On Tue, May 6, 2008 at 11:25 PM, Roger Oberholtzer <roger@opq.se> wrote:
>
>  On Tue, 2008-05-06 at 17:40 +0200, Pierre Joye wrote:
>  > On Tue, May 6, 2008 at 5:29 PM, Roger Oberholtzer <roger@opq.se> wrote:
>  >
>  > >  So you agree. Granted, the coding here is perhaps not what should be
>  > >  done. But it does demonstrate a red image with red set to be the
>  > >  transparent color - that will not have a transparent background. This
>  > >  code is obviously incorrect in execution, if not in intention.
>  >
>  > Either I'm getting bad at explaining things or you focus way too much
>  > on the RGB values instead of the main ideas behind palette images:
>  > Indexed colors :)
>
>  Perhaps the problem is my description. I too am focused on indexes. If
>  indexes were not used, my original problem would not have occurred.
>
>
>  > >  > >  Read in a file that already contains red and has that as the background
>  > >  > >  color, and do this:
>  > >  > >
>  > >  > >  # read file
>  > >  > >  red = gdImageColorAllocate(im, 255,0,0);
>  > >  > >  gdImageColorTransparent(im, red);
>  > >  > >  # save file
>  > >  > >
>  > >  > >  The background will no longer be transparent. Even it it was when you
>  > >  > >  read the file.
>  > >  >
>  > >  > Please provide a file showing this case.
>  > >
>  > >  I will re-break my program and provide you with one. This is more what I
>  > >  was doing at the beginning of all my problems.  I would make a new image
>  > >  and define a transparent color as the first color, and save it to a
>  > >  file. I would then read in the file and once again define (Allocate) the
>  > >  same RGB values as a color and make it the transparent color - just as I
>  > >  had done when I first made the image. At which time, my transparency
>  > >  vanished.
>  >
>  > Again (sigh), RGB values in palette images are completely irrelevant,
>  > GD uses the indexes. But yes, a sample code will help me to help you
>
>  In GD, if I Allocate the same color multiple times using the same RGB
>  values, I would obtain more than one index for the same color. And I
>  could use any of those indexes interchangeably to draw the color to
>  which the indexes refer.

That's not how it works. It only takes care of the indexes, not the values.

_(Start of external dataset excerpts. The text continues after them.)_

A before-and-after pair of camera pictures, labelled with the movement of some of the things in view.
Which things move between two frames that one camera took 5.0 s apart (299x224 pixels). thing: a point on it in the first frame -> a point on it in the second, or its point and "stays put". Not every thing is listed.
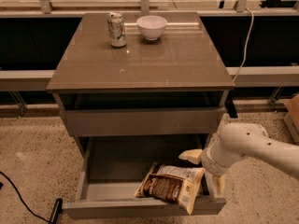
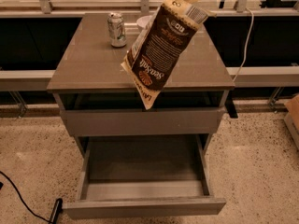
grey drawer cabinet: x=139 y=84 stays put
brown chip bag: x=176 y=185 -> x=159 y=44
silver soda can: x=117 y=30 stays put
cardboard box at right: x=291 y=118 stays put
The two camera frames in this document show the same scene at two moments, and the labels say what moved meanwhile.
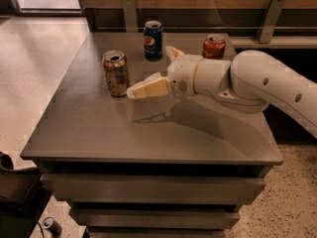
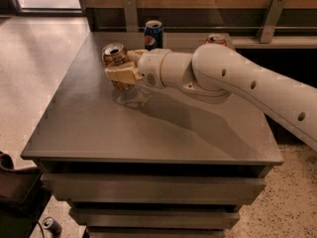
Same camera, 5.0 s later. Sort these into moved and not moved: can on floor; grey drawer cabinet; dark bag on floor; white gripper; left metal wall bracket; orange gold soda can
Moved: white gripper; orange gold soda can
Not moved: dark bag on floor; left metal wall bracket; grey drawer cabinet; can on floor
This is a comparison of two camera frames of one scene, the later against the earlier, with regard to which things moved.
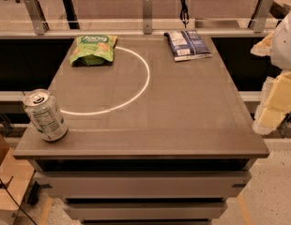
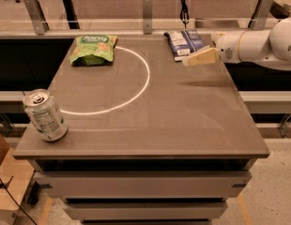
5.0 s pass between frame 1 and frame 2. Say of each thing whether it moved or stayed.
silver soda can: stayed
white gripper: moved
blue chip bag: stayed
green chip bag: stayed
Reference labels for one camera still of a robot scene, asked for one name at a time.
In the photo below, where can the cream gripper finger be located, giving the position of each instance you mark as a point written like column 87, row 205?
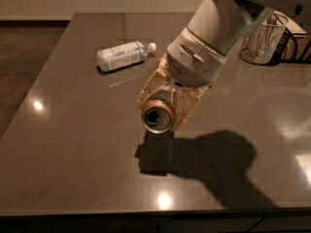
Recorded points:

> Visibly these colors will look the same, even
>  though they are using different indexes into the color map. But only one
>  index can be defined to be transparent. If you are unlucky and Allocate
>  and use the colors and define the transparent color in a specific
>  sequence - there will be no transparency. BECAUSE of the use of indexes.

And that's not going to change. It is how it works in PNG and GIF
formats too. If you like to allocate a color and be sure that you do
not allocate the same color twice, use one of these functions:
 gdImageColorResolve or gdImageColorClosest (and their alpha equivalent).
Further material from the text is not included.